WORK TO COMPLETE: Without including any pictures, copy every line below exactly.

SUPPLIED MATERIAL:
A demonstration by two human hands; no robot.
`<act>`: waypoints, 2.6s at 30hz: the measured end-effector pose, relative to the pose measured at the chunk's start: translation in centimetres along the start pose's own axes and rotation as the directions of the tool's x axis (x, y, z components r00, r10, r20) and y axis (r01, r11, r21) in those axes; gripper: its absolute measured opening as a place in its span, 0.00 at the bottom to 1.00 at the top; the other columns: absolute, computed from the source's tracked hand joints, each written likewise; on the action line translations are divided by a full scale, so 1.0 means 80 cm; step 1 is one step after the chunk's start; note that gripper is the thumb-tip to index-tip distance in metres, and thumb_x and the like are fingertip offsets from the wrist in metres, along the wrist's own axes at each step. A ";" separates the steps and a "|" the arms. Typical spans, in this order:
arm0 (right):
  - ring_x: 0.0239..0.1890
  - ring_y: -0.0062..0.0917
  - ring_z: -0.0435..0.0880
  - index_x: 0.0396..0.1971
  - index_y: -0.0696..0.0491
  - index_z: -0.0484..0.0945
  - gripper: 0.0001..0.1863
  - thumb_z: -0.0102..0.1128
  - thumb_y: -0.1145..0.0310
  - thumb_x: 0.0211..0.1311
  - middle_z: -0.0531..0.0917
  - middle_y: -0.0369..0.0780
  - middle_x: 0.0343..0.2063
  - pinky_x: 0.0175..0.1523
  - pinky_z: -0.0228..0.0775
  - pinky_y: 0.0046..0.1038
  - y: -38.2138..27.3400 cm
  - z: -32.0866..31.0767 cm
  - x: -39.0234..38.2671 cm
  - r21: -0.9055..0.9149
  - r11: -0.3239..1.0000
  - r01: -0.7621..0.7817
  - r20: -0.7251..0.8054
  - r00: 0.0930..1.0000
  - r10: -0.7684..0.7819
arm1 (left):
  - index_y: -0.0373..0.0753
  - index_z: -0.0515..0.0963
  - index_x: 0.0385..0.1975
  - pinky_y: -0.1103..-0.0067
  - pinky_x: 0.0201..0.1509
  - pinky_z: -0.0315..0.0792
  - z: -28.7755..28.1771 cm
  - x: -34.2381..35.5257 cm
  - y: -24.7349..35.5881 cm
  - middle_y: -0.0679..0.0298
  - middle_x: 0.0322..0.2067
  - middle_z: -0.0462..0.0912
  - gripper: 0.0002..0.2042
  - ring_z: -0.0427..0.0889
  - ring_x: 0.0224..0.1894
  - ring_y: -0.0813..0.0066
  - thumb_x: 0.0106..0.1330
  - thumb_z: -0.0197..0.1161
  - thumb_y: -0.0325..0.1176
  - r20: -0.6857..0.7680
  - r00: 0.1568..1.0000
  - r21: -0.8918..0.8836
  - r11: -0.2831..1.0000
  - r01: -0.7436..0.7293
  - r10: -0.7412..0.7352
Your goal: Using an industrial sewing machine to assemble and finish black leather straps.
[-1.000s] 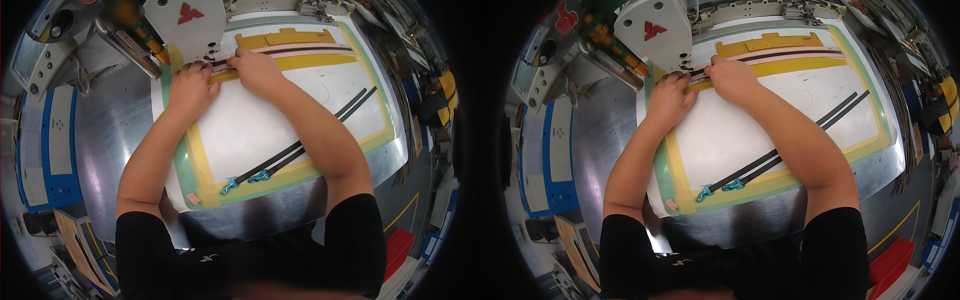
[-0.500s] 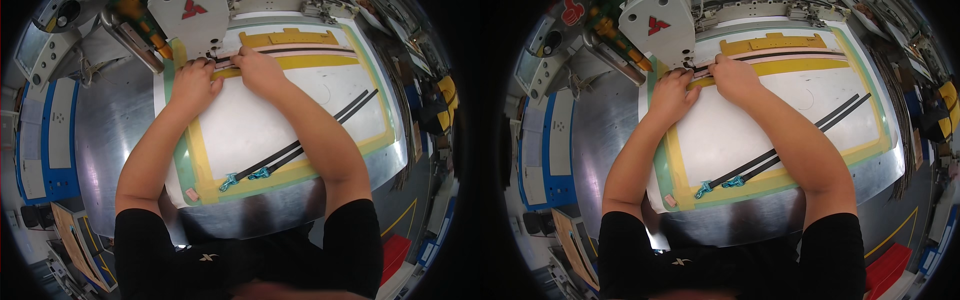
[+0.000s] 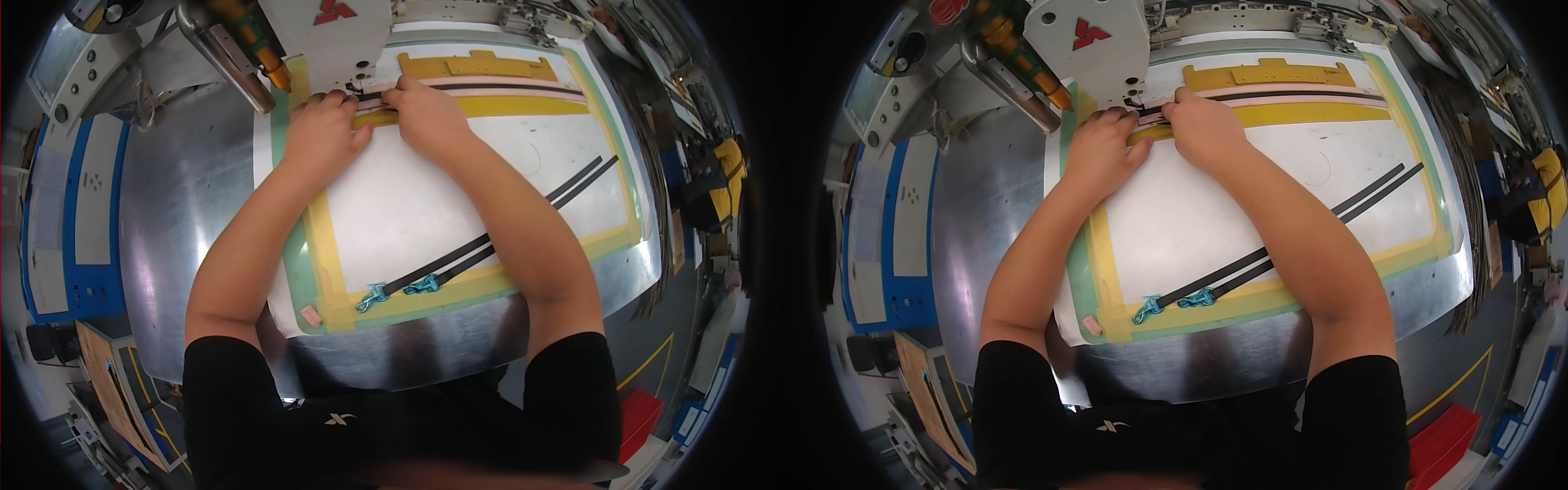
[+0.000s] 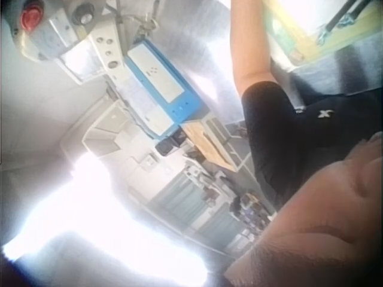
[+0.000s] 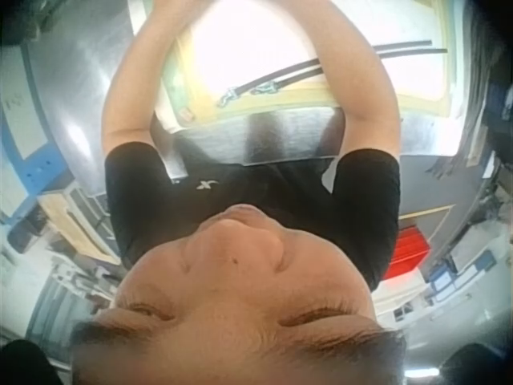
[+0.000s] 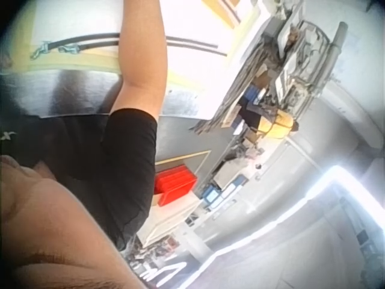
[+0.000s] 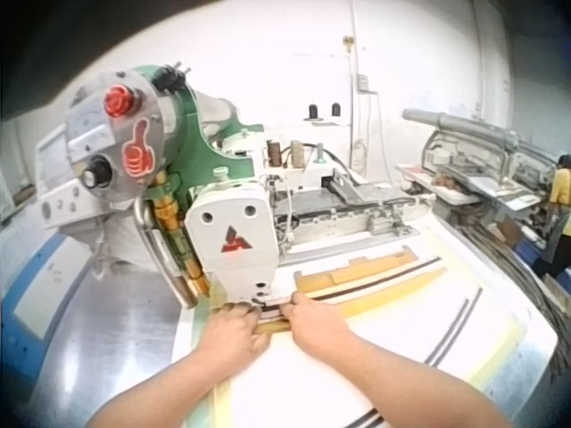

YOUR SOLUTION:
A demonstration by two human hands; no robot.
`<act>`: waypoints, 2.6s at 30hz: the measured end-effector pose, relative to the pose measured at the chunk's start: translation in centimetres along the start pose's own axes and rotation as the directions of the tool's x axis (x, y, z components r00, r10, r20) and y axis (r01, r11, r21) in those axes; gripper: its absolute measured opening as a place in its span, 0.00 at the bottom to 1.00 at the top; the other columns: absolute, computed from the source's tracked hand joints, each written likewise; on the action line translations are divided by a full scale, so 1.0 means 80 cm; step 1 is one step after the chunk's start; note that gripper is the thumb-tip to index-tip distance in metres, and thumb_x and the like are fingertip offsets from the wrist in metres, along the wrist's own axes at each step. A ";" separates the steps and a "|" the arms. Typical spans, in this order:
arm0 (right):
  - ring_x: 0.0239..0.1890
  - ring_y: -0.0062..0.0917
  - ring_z: -0.0435..0.0880
  - index_x: 0.0396..0.1971
  - index_y: -0.0696..0.0491
  - index_z: -0.0484..0.0945
  - gripper: 0.0001..0.1863
  - thumb_z: -0.0102..0.1128
  - thumb_y: -0.1145..0.0310
  - thumb_x: 0.0211..0.1311
  - middle_z: -0.0531..0.0917
  - middle_y: -0.0369..0.0780
  - middle_x: 0.0343..0.2063
  - pinky_x: 0.0175..0.1523
  - pinky_z: -0.0228..0.0775
  - pinky_y: 0.0046..0.1038
  - y: -38.2138..27.3400 cm
  - z: -32.0866..31.0767 cm
  - x: -39.0234..38.2671 cm
  - r21: -0.9055..0.9149
  - r11: -0.3239..1.0000
  - r01: -0.7621..0.7817
  - r20: -0.7251..0.8054
  - r00: 0.0930..1.0000
  - r10: -0.7684..0.7819
arm1 (left):
  - index_y: -0.0373..0.0753
  - index_z: -0.0515..0.0963
  - index_x: 0.0385..0.1975
  - pinky_y: -0.1103..-0.0067
  - pinky_x: 0.0201..0.1509
  - pinky_z: -0.0315..0.0792
  - z: -28.7755..28.1771 cm
  - x: -34.2381..35.5257 cm
  - y: -24.7349..35.5881 cm
  - middle_y: -0.0679..0.0298
  - middle_x: 0.0322..0.2067
  - middle_z: -0.0462..0.0912
  - gripper: 0.0002..0.2042
  - ring_z: -0.0427..0.0889
  - ring_x: 0.0224..0.1894
  - ring_y: -0.0813..0.0066
  - thumb_x: 0.0106..0.1330
  - thumb_z: -0.0197..0.1161
  - thumb_y: -0.0325..0.1176
  - r20: -0.6857..0.7680
  - r00: 0.1568..1.0000
  - r21: -0.8918..0.8836
  - r11: -0.2831..1.0000
  - r01: -0.7436..0.7293
  - r10: -0.7412..0.7352
Your goal: Using an industrial sewing machine to assemble and finish black leather straps.
[-1.000s] 
[-0.500s] 
[+0.000s] 
[+0.000s] 
[+0.000s] 
[+0.000s] 
[+0.000s] 

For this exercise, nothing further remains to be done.